# Input data
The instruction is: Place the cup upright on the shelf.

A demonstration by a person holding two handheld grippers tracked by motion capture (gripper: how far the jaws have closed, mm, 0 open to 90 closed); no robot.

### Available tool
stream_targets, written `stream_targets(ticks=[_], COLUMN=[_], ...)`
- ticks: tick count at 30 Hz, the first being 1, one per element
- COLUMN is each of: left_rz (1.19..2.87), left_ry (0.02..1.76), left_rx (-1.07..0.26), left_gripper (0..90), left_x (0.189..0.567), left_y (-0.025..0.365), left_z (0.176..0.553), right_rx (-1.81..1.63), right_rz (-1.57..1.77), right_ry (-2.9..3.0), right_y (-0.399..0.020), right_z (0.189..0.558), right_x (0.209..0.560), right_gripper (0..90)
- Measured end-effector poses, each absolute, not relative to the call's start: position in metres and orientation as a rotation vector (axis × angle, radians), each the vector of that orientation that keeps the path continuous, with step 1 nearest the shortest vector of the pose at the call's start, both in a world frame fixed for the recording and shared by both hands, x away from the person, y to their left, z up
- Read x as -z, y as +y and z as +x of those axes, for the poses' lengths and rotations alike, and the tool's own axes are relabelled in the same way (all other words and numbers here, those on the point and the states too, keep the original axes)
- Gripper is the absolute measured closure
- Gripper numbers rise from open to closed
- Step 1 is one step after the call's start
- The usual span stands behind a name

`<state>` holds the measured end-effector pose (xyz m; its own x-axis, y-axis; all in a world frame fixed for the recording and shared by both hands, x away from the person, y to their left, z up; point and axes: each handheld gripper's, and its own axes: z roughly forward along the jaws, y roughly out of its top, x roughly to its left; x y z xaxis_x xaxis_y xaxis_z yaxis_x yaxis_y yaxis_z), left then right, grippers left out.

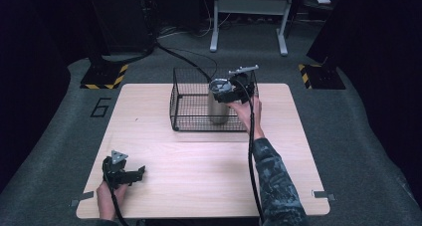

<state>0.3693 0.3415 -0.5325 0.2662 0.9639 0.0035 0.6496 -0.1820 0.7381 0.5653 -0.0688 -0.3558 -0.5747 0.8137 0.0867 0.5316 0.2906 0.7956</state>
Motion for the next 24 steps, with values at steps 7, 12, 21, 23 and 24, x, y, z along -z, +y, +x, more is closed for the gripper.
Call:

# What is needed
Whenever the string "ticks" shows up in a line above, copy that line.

# Written answer
stream_targets, written `stream_targets(ticks=[_], COLUMN=[_], ...)`
- ticks: tick count at 30 Hz, the first being 1, one per element

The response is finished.